Answer with one number only: how many lines in this material contain the word "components"?

- Opening Delimiter -

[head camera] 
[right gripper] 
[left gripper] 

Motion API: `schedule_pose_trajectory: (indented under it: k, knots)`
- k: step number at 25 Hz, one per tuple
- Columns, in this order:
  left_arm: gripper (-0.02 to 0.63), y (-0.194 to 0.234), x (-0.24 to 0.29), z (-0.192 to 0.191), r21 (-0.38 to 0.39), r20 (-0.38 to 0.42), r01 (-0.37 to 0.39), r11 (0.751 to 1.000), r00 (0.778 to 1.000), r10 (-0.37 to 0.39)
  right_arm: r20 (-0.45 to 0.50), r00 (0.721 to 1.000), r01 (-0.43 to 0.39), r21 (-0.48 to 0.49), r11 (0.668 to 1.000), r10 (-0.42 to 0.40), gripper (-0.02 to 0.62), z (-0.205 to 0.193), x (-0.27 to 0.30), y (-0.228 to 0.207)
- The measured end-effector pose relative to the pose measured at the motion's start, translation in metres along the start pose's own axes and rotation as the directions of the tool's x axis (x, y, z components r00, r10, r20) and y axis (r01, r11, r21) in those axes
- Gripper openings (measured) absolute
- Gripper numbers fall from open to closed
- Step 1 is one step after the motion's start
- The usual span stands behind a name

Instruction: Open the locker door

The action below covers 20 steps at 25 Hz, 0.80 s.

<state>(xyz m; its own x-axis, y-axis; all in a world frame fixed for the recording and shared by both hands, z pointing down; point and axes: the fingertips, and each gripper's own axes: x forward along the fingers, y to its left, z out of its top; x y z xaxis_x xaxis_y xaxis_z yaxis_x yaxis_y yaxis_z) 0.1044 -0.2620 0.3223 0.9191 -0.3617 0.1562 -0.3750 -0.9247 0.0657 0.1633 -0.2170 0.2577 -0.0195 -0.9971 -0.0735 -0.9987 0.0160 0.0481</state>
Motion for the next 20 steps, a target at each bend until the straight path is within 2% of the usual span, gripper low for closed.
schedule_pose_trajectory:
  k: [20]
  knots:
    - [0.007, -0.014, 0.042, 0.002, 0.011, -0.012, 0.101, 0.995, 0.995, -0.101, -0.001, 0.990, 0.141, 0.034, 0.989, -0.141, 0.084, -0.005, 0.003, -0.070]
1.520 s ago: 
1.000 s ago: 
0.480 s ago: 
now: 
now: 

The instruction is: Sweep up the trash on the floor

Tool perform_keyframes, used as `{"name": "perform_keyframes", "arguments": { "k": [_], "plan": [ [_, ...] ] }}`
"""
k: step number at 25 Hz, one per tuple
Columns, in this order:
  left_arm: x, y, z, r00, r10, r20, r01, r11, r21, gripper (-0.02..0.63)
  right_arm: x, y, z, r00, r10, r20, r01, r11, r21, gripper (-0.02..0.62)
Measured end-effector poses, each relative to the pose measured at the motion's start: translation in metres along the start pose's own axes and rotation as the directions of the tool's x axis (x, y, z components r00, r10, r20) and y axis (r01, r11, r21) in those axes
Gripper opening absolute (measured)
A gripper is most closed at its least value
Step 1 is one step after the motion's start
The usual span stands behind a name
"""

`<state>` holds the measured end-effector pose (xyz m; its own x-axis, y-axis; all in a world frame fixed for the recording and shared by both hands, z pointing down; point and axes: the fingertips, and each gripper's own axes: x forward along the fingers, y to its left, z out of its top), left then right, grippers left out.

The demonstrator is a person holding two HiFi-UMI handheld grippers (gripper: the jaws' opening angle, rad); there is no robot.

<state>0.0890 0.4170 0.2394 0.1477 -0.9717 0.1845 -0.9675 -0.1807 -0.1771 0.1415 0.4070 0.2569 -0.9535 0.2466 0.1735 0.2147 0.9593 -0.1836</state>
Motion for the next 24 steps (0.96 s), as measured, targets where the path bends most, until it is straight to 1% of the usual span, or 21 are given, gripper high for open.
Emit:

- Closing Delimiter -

Exercise response:
2